Kim Yu Jin, Shin Sang Do, Park Hye Sook, Song Kyoung Jun, Cho Jin Sung, Lee Seung Chul, Kim Sung Chun, Park Ju Ok, Ahn Ki Ok, Park Yu Mi
Department of Emergency Medicine, Seoul National University College of Medicine, Seoul, Korea.
Department of Emergency Medicine, Seoul National University College of Medicine, Seoul, Korea; Department of Emergency Medicine, Seoul National University Hospital, Seoul, Korea.
Clin Exp Emerg Med. 2016 Dec 30;3(4):219-238. doi: 10.15441/ceem.16.126. eCollection 2016 Dec.
We aimed to develop an International Classification of Diseases (ICD) 10th edition injury code-based disability-adjusted life year (DALY) to measure the burden of specific injuries.
Three independent panels used novel methods to score disability weights (DWs) of 130 indicator codes sampled from 1,284 ICD injury codes. The DWs were interpolated into the remaining injury codes (n=1,154) to estimate DWs for all ICD injury codes. The reliability of the estimated DWs was evaluated using the test-retest method. We calculated ICD-DALYs for individual injury episodes using the DWs from the Korean National Hospital Discharge Injury Survey (HDIS, n=23,160 of 2004) database and compared them with DALY based on a global burden of disease study (GBD-DALY) regarding validation, correlation, and agreement for 32 injury categories.
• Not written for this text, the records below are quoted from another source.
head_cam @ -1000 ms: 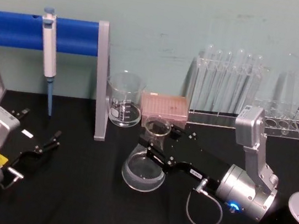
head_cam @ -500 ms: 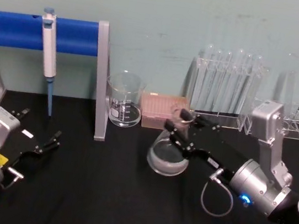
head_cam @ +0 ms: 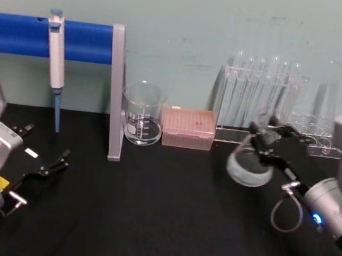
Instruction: Grasp the erlenmeyer flask with one hand, shake it three times, then place it back.
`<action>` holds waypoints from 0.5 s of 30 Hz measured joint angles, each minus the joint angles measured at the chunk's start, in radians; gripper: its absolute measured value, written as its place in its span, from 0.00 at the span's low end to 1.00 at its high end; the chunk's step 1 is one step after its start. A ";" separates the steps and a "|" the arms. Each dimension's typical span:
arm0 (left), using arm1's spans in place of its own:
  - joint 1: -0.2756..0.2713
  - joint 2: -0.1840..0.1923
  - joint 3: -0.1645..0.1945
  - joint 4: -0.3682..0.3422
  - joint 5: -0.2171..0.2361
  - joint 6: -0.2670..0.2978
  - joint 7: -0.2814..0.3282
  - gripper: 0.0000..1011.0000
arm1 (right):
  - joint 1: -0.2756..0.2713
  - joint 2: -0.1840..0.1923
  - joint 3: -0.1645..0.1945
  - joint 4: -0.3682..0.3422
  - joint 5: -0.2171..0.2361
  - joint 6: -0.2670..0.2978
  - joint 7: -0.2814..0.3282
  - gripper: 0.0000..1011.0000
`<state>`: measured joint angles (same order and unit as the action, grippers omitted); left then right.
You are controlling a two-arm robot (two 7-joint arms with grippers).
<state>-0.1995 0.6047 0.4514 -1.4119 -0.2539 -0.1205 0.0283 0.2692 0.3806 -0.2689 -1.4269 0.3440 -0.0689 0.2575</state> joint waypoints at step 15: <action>0.000 0.000 0.000 0.000 0.000 0.000 0.000 0.99 | -0.034 -0.009 0.093 0.001 -0.039 0.019 -0.079 0.45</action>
<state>-0.1995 0.6047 0.4514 -1.4119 -0.2539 -0.1205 0.0282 0.2348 0.3719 -0.1758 -1.4257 0.3054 -0.0499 0.1784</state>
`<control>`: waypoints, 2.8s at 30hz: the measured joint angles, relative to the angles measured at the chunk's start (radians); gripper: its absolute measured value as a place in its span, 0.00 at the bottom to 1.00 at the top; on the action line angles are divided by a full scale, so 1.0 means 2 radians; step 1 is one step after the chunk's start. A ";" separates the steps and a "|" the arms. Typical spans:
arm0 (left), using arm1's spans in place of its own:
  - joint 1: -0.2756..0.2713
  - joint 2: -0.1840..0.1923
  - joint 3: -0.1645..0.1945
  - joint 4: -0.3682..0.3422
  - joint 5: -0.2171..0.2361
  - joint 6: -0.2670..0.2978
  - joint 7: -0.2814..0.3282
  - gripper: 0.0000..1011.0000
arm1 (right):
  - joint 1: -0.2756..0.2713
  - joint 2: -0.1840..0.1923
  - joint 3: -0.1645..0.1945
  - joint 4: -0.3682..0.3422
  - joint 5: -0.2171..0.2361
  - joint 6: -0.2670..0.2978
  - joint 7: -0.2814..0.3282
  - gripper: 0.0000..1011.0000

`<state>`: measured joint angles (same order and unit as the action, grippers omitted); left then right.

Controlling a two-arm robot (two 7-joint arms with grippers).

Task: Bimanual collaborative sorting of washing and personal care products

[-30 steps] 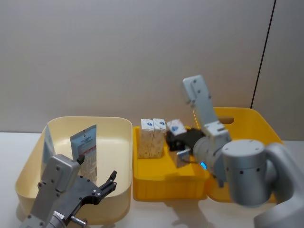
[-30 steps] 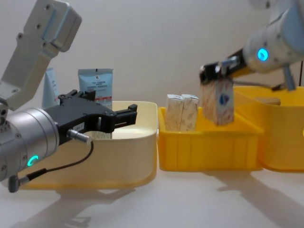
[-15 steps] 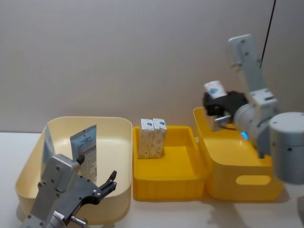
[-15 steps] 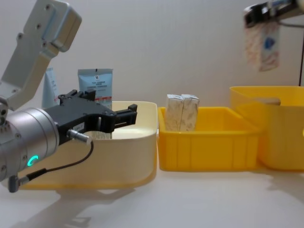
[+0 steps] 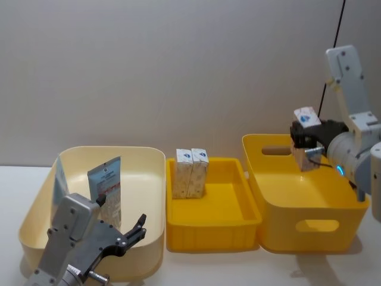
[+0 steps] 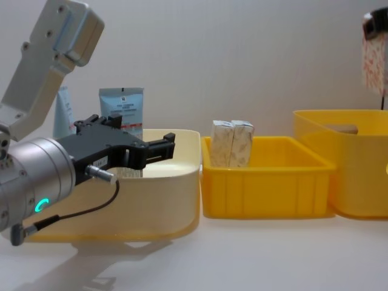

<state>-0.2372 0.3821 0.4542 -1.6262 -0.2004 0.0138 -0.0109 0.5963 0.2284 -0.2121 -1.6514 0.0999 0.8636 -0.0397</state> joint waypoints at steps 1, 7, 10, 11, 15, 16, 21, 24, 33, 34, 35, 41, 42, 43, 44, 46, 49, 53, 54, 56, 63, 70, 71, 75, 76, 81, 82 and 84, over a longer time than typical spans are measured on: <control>0.000 0.000 0.000 0.000 0.000 0.000 0.000 0.99 | 0.000 0.000 0.001 0.003 0.001 0.002 0.001 0.39; 0.000 0.000 0.000 0.000 0.000 0.000 0.000 0.99 | 0.004 -0.007 0.005 0.039 0.008 0.005 0.011 0.39; 0.000 0.000 0.000 0.000 0.000 0.000 0.000 0.99 | 0.011 -0.017 0.007 0.068 0.013 0.000 0.014 0.39; 0.000 0.000 0.000 0.000 0.000 0.000 0.000 0.99 | 0.013 -0.019 0.008 0.074 0.013 -0.002 0.015 0.39; 0.000 0.000 0.000 0.000 0.000 0.000 0.000 0.99 | 0.020 -0.029 0.011 0.100 0.017 -0.012 0.016 0.39; 0.000 0.000 0.000 0.000 0.000 0.000 0.000 0.99 | 0.022 -0.031 0.012 0.106 0.017 -0.014 0.016 0.39; 0.000 0.000 0.000 0.000 0.000 0.000 0.000 0.99 | 0.028 -0.042 0.015 0.132 0.020 -0.025 0.016 0.47; 0.000 0.000 0.000 0.000 0.000 0.000 0.000 0.99 | 0.031 -0.046 0.016 0.142 0.021 -0.029 0.016 0.56; 0.000 0.000 0.000 0.000 0.000 0.000 0.000 0.99 | 0.036 -0.054 0.018 0.162 0.023 -0.037 0.017 0.85; 0.000 0.000 0.000 0.000 0.000 0.000 0.000 0.99 | 0.036 -0.054 0.018 0.163 0.023 -0.038 0.017 0.87; 0.000 0.000 0.000 0.000 0.000 0.000 0.000 0.99 | 0.037 -0.055 0.018 0.165 0.023 -0.038 0.017 0.90; -0.001 0.000 0.000 0.000 0.000 0.000 -0.001 0.99 | 0.038 -0.057 0.019 0.171 0.024 -0.040 0.017 0.99; -0.002 -0.001 -0.001 0.000 0.000 0.000 -0.001 0.99 | 0.038 -0.058 0.019 0.172 0.024 -0.041 0.017 0.99; -0.003 -0.001 -0.001 0.000 0.000 0.000 -0.001 0.99 | 0.038 -0.058 0.019 0.172 0.024 -0.041 0.017 0.99; -0.005 -0.001 -0.002 0.000 0.001 0.000 -0.002 0.99 | 0.039 -0.058 0.019 0.173 0.024 -0.041 0.017 0.99; -0.011 -0.002 -0.003 -0.001 0.001 0.000 -0.004 0.99 | 0.039 -0.059 0.019 0.175 0.024 -0.042 0.017 0.99; -0.017 -0.003 -0.004 -0.003 0.001 0.000 -0.007 0.99 | 0.039 -0.059 0.019 0.176 0.024 -0.042 0.017 0.99; -0.027 -0.006 -0.007 -0.005 0.001 0.000 -0.013 0.99 | 0.040 -0.060 0.019 0.177 0.025 -0.043 0.017 0.99; -0.030 -0.007 -0.008 -0.007 0.001 -0.001 -0.014 0.99 | 0.040 -0.060 0.020 0.178 0.025 -0.043 0.017 0.99; -0.033 -0.009 -0.009 -0.009 0.001 -0.002 -0.015 0.99 | 0.040 -0.060 0.020 0.178 0.025 -0.043 0.017 0.99; -0.037 -0.011 -0.014 -0.019 0.002 -0.007 -0.016 0.99 | 0.040 -0.061 0.020 0.179 0.025 -0.043 0.017 0.99; -0.036 -0.013 -0.020 -0.031 0.004 -0.010 -0.017 0.99 | 0.040 -0.061 0.020 0.180 0.025 -0.044 0.017 0.99; -0.036 -0.013 -0.021 -0.032 0.003 -0.010 -0.018 0.99 | 0.040 -0.061 0.020 0.180 0.025 -0.044 0.017 0.99; -0.033 -0.011 -0.027 -0.039 0.000 -0.001 -0.020 0.99 | 0.041 -0.061 0.020 0.180 0.025 -0.044 0.017 0.99; -0.033 -0.011 -0.028 -0.040 -0.001 0.000 -0.020 0.99 | 0.041 -0.061 0.020 0.180 0.025 -0.044 0.017 0.99; -0.030 -0.007 -0.036 -0.047 -0.007 0.016 -0.025 0.99 | 0.041 -0.061 0.020 0.180 0.025 -0.044 0.017 0.99; -0.030 -0.006 -0.037 -0.047 -0.009 0.019 -0.026 0.99 | 0.041 -0.061 0.020 0.180 0.025 -0.044 0.017 0.99; -0.030 -0.003 -0.041 -0.050 -0.012 0.027 -0.030 0.99 | 0.041 -0.061 0.020 0.181 0.025 -0.044 0.017 0.99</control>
<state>-0.2963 0.3764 0.3721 -1.7254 -0.2241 0.0681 -0.0700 0.6775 0.1060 -0.1727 -1.2902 0.1497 0.7757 -0.0065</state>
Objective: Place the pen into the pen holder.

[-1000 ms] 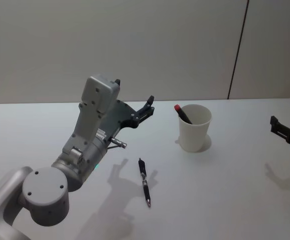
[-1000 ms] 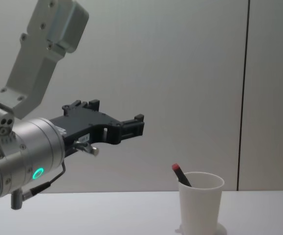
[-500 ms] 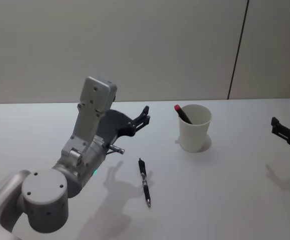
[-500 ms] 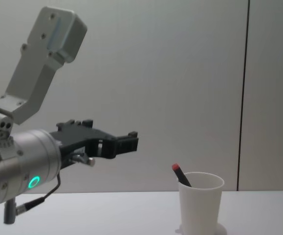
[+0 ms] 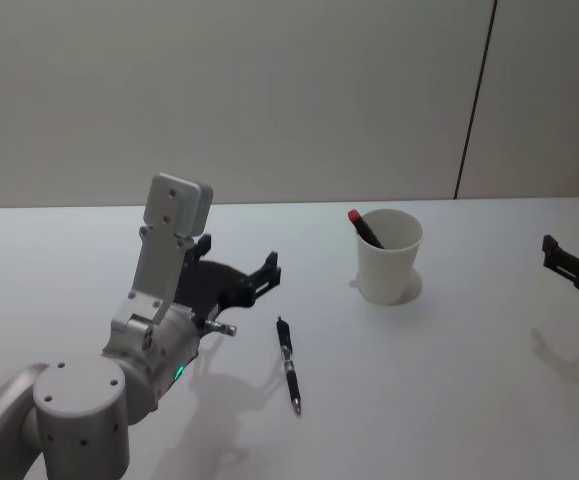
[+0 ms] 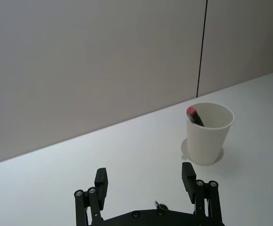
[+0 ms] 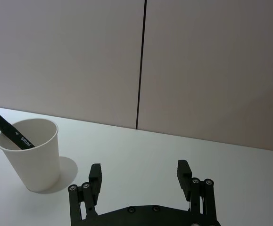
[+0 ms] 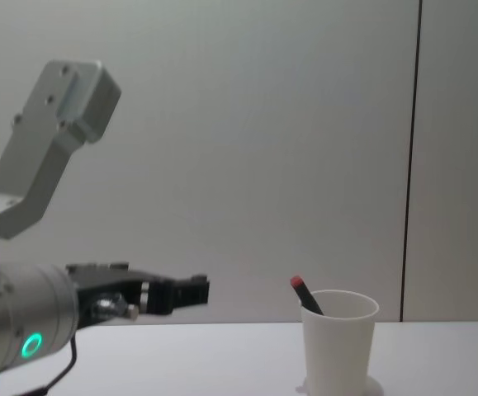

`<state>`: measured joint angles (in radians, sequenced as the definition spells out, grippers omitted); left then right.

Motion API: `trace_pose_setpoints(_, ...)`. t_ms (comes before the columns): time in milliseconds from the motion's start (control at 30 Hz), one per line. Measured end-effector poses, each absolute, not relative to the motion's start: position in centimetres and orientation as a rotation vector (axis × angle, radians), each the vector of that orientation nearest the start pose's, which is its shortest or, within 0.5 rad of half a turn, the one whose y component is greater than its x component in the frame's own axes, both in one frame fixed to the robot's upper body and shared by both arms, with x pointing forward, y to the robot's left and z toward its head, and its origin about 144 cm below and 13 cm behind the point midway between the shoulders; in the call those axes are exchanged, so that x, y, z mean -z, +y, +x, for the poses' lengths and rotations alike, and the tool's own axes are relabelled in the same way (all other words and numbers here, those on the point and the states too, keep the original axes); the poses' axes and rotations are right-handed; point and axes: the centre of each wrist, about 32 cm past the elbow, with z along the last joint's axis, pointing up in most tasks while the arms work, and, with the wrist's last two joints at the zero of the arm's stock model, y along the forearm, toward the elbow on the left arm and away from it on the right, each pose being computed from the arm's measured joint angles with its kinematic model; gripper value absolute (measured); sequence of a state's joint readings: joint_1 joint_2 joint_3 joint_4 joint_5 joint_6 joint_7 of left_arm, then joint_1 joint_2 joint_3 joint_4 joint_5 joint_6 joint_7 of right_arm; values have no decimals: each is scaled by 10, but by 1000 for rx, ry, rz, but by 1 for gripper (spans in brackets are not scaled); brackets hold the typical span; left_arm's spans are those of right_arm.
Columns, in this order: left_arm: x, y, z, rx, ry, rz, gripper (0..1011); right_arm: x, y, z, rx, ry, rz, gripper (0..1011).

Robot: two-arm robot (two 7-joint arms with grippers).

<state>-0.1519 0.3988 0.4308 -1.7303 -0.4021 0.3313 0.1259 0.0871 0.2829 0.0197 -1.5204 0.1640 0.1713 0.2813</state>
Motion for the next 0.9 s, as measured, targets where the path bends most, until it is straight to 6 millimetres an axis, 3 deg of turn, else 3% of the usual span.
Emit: trace_pose_setpoints(900,-1179,183,471,-1237,350,384,999,-1168,-322,483,1331,37,-182,1002)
Using 130 ICD 10th edition injury indicator codes, three panels determined the DWs using the highest reliability (person trade-off 1, Spearman r=0.724, 0.788, and 0.875 for the three panel groups). The test-retest results for the reliability were excellent (Spearman r=0.932) (P<0.001). The HDIS database revealed injury burden (years) as follows: GBD-DALY (138,548), GBD-years of life disabled (130,481), and GBD-years of life lost (8,117) versus ICD-DALY (262,246), ICD-years of life disabled (255,710), and ICD-years of life lost (6,537), respectively. Spearman's correlation coefficient of the DALYs between the two methods was 0.759 (P<0.001), and the Bland-Altman test displayed an acceptable agreement, with exception of two categories among 32 injury groups.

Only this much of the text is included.